=== TASK ===
Copy out the data so that nothing differs from the original.

START SUPPLIED MATERIAL

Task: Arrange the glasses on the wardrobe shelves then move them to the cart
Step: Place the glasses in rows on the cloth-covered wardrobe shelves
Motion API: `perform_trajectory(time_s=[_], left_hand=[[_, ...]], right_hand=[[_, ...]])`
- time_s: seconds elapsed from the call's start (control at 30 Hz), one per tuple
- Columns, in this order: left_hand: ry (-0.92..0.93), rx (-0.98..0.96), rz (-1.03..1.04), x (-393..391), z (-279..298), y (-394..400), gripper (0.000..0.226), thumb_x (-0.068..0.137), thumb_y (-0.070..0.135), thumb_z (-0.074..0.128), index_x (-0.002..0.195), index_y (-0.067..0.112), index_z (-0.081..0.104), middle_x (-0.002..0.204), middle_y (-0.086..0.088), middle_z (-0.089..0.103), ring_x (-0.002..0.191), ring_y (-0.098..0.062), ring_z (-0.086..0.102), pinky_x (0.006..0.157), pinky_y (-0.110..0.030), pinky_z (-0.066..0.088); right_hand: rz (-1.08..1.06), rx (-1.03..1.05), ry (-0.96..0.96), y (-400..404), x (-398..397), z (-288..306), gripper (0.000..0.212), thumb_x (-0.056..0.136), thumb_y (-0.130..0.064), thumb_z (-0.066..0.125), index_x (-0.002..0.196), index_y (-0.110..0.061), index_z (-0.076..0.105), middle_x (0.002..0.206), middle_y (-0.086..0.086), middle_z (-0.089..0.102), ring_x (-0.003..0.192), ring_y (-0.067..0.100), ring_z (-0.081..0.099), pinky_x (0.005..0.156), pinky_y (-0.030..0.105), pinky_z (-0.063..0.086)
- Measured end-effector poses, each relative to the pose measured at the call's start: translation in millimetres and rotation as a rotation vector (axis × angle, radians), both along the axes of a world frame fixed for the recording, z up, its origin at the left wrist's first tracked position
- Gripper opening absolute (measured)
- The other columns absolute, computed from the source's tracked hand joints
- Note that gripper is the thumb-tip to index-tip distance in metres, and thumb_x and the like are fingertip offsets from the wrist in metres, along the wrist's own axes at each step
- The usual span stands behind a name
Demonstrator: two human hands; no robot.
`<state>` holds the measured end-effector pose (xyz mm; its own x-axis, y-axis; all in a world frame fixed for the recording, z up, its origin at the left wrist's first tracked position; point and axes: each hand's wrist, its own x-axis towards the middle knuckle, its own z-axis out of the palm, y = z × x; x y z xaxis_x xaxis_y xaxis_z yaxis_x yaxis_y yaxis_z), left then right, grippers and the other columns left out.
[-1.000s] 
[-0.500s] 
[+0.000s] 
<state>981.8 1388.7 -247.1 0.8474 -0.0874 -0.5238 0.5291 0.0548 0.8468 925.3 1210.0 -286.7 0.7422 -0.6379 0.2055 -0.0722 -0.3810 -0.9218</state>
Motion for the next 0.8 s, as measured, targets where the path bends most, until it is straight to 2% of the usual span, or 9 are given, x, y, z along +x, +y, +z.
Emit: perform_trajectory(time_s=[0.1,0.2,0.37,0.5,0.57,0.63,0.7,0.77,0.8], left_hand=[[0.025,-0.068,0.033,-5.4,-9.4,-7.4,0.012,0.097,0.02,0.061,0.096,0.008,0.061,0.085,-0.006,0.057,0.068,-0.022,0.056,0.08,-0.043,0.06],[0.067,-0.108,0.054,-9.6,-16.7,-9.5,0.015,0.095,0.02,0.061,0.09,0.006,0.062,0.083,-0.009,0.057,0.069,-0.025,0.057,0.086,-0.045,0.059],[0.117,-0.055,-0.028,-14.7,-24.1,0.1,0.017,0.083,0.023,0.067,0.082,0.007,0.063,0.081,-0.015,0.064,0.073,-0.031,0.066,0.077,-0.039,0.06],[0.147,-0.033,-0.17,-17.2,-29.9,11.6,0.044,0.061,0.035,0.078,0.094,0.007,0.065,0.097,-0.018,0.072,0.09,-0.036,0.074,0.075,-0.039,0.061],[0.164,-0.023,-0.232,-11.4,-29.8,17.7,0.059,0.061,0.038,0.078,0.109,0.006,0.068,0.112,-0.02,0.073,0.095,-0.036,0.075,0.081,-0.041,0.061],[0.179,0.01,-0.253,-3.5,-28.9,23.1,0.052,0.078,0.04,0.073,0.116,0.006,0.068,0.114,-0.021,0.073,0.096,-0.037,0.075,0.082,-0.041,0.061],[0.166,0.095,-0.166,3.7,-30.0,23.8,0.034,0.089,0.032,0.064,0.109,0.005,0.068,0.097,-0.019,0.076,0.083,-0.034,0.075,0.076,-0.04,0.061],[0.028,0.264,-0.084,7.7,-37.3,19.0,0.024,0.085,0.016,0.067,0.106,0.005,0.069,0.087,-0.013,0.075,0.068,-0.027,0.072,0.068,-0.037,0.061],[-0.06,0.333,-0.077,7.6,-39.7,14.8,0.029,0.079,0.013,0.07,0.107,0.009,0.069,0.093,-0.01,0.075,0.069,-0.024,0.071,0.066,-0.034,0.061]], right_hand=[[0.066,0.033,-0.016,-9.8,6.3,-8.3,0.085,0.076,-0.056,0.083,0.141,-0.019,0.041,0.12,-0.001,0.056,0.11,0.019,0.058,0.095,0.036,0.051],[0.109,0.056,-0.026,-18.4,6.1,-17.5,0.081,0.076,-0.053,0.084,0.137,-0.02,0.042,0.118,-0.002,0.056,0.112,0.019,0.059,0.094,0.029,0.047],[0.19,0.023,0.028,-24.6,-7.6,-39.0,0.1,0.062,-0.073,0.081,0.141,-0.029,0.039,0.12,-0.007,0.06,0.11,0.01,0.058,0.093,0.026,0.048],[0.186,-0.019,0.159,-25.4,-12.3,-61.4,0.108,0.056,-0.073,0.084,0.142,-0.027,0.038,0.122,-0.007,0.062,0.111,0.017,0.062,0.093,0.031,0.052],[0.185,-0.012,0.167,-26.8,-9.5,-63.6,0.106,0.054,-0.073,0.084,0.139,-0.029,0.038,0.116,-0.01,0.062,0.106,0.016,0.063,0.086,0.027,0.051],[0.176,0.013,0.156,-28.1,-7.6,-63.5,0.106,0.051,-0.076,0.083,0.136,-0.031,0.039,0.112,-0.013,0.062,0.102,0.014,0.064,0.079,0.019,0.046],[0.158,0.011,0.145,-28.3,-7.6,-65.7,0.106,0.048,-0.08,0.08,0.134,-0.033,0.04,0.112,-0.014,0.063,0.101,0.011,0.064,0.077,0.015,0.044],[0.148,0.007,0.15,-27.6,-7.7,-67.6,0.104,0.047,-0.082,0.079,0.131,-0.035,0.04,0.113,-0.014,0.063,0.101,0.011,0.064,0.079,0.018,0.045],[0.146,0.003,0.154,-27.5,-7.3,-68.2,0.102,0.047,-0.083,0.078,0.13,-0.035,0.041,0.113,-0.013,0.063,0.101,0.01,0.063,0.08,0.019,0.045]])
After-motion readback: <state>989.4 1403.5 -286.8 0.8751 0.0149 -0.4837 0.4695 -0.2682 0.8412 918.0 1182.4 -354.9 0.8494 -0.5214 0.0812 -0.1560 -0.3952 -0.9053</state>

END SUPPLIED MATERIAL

=== SOLUTION TO THIS PROBLEM ===
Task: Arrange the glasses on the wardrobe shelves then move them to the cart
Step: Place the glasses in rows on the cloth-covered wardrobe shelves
Motion API: `perform_trajectory(time_s=[_], left_hand=[[_, ...]], right_hand=[[_, ...]])`
- time_s: seconds elapsed from the call's start (control at 30 Hz), one per tuple
- Columns, in this order: left_hand: ry (-0.92..0.93), rx (-0.98..0.96), rz (-1.03..1.04), x (-393..391), z (-279..298), y (-394..400), gripper (0.000..0.226), thumb_x (-0.068..0.137), thumb_y (-0.070..0.135), thumb_z (-0.074..0.128), index_x (-0.002..0.195), index_y (-0.067..0.112), index_z (-0.081..0.104), middle_x (-0.002..0.204), middle_y (-0.086..0.088), middle_z (-0.089..0.103), ring_x (-0.002..0.191), ring_y (-0.098..0.062), ring_z (-0.086..0.102), pinky_x (0.006..0.157), pinky_y (-0.110..0.030), pinky_z (-0.066..0.088); right_hand: rz (-1.08..1.06), rx (-1.03..1.05), ry (-0.96..0.96), y (-400..404), x (-398..397), z (-288..306), gripper (0.000..0.212), thumb_x (-0.056..0.136), thumb_y (-0.130..0.064), thumb_z (-0.066..0.125), index_x (-0.002..0.196), index_y (-0.110..0.061), index_z (-0.076..0.105), middle_x (0.002..0.206), middle_y (-0.086..0.086), middle_z (-0.089..0.102), ring_x (-0.003..0.192), ring_y (-0.067..0.100), ring_z (-0.081..0.099), pinky_x (0.005..0.156), pinky_y (-0.030..0.105), pinky_z (-0.063..0.086)
- Measured end-effector poses, each relative to the pose measured at the call's start: translation in millimetres and rotation as a rotation vector (axis × angle, radians), both along the axes of a world frame fixed for the recording, z up, its origin at the left wrist's first tracked position
- Gripper opening absolute (measured)
- The other columns absolute, computed from the source's tracked hand joints
- Note that gripper is the thumb-tip to index-tip distance in metres, and thumb_x and the like are fingertip offsets from the wrist in metres, along the wrist's own axes at each step
- The usual span stands behind a name
Demonstrator: two human hands; no robot.
`<state>` holds the measured end-effector pose (xyz mm; its own x-axis, y-axis; all in a world frame fixed for the recording, z up, its origin at the left wrist's first tracked position; point and axes: each hand's wrist, its own x-axis towards the middle knuckle, its own z-axis out of the palm, y = z × x; x y z xaxis_x xaxis_y xaxis_z yaxis_x yaxis_y yaxis_z), left then right, grippers and the other columns left out.
[-1.000s] 
[-0.500s] 
[+0.000s] 
<state>981.8 1388.7 -247.1 0.8474 -0.0874 -0.5238 0.5291 0.0548 0.8468 925.3 1210.0 -286.7 0.7422 -0.6379 0.2055 -0.0722 -0.3810 -0.9218</state>
Motion for the next 0.8 s, as measured, targets where the path bends most, until it is straight to 2% of the usual span, or 9 are given, x, y, z along +x, +y, +z.
Emit: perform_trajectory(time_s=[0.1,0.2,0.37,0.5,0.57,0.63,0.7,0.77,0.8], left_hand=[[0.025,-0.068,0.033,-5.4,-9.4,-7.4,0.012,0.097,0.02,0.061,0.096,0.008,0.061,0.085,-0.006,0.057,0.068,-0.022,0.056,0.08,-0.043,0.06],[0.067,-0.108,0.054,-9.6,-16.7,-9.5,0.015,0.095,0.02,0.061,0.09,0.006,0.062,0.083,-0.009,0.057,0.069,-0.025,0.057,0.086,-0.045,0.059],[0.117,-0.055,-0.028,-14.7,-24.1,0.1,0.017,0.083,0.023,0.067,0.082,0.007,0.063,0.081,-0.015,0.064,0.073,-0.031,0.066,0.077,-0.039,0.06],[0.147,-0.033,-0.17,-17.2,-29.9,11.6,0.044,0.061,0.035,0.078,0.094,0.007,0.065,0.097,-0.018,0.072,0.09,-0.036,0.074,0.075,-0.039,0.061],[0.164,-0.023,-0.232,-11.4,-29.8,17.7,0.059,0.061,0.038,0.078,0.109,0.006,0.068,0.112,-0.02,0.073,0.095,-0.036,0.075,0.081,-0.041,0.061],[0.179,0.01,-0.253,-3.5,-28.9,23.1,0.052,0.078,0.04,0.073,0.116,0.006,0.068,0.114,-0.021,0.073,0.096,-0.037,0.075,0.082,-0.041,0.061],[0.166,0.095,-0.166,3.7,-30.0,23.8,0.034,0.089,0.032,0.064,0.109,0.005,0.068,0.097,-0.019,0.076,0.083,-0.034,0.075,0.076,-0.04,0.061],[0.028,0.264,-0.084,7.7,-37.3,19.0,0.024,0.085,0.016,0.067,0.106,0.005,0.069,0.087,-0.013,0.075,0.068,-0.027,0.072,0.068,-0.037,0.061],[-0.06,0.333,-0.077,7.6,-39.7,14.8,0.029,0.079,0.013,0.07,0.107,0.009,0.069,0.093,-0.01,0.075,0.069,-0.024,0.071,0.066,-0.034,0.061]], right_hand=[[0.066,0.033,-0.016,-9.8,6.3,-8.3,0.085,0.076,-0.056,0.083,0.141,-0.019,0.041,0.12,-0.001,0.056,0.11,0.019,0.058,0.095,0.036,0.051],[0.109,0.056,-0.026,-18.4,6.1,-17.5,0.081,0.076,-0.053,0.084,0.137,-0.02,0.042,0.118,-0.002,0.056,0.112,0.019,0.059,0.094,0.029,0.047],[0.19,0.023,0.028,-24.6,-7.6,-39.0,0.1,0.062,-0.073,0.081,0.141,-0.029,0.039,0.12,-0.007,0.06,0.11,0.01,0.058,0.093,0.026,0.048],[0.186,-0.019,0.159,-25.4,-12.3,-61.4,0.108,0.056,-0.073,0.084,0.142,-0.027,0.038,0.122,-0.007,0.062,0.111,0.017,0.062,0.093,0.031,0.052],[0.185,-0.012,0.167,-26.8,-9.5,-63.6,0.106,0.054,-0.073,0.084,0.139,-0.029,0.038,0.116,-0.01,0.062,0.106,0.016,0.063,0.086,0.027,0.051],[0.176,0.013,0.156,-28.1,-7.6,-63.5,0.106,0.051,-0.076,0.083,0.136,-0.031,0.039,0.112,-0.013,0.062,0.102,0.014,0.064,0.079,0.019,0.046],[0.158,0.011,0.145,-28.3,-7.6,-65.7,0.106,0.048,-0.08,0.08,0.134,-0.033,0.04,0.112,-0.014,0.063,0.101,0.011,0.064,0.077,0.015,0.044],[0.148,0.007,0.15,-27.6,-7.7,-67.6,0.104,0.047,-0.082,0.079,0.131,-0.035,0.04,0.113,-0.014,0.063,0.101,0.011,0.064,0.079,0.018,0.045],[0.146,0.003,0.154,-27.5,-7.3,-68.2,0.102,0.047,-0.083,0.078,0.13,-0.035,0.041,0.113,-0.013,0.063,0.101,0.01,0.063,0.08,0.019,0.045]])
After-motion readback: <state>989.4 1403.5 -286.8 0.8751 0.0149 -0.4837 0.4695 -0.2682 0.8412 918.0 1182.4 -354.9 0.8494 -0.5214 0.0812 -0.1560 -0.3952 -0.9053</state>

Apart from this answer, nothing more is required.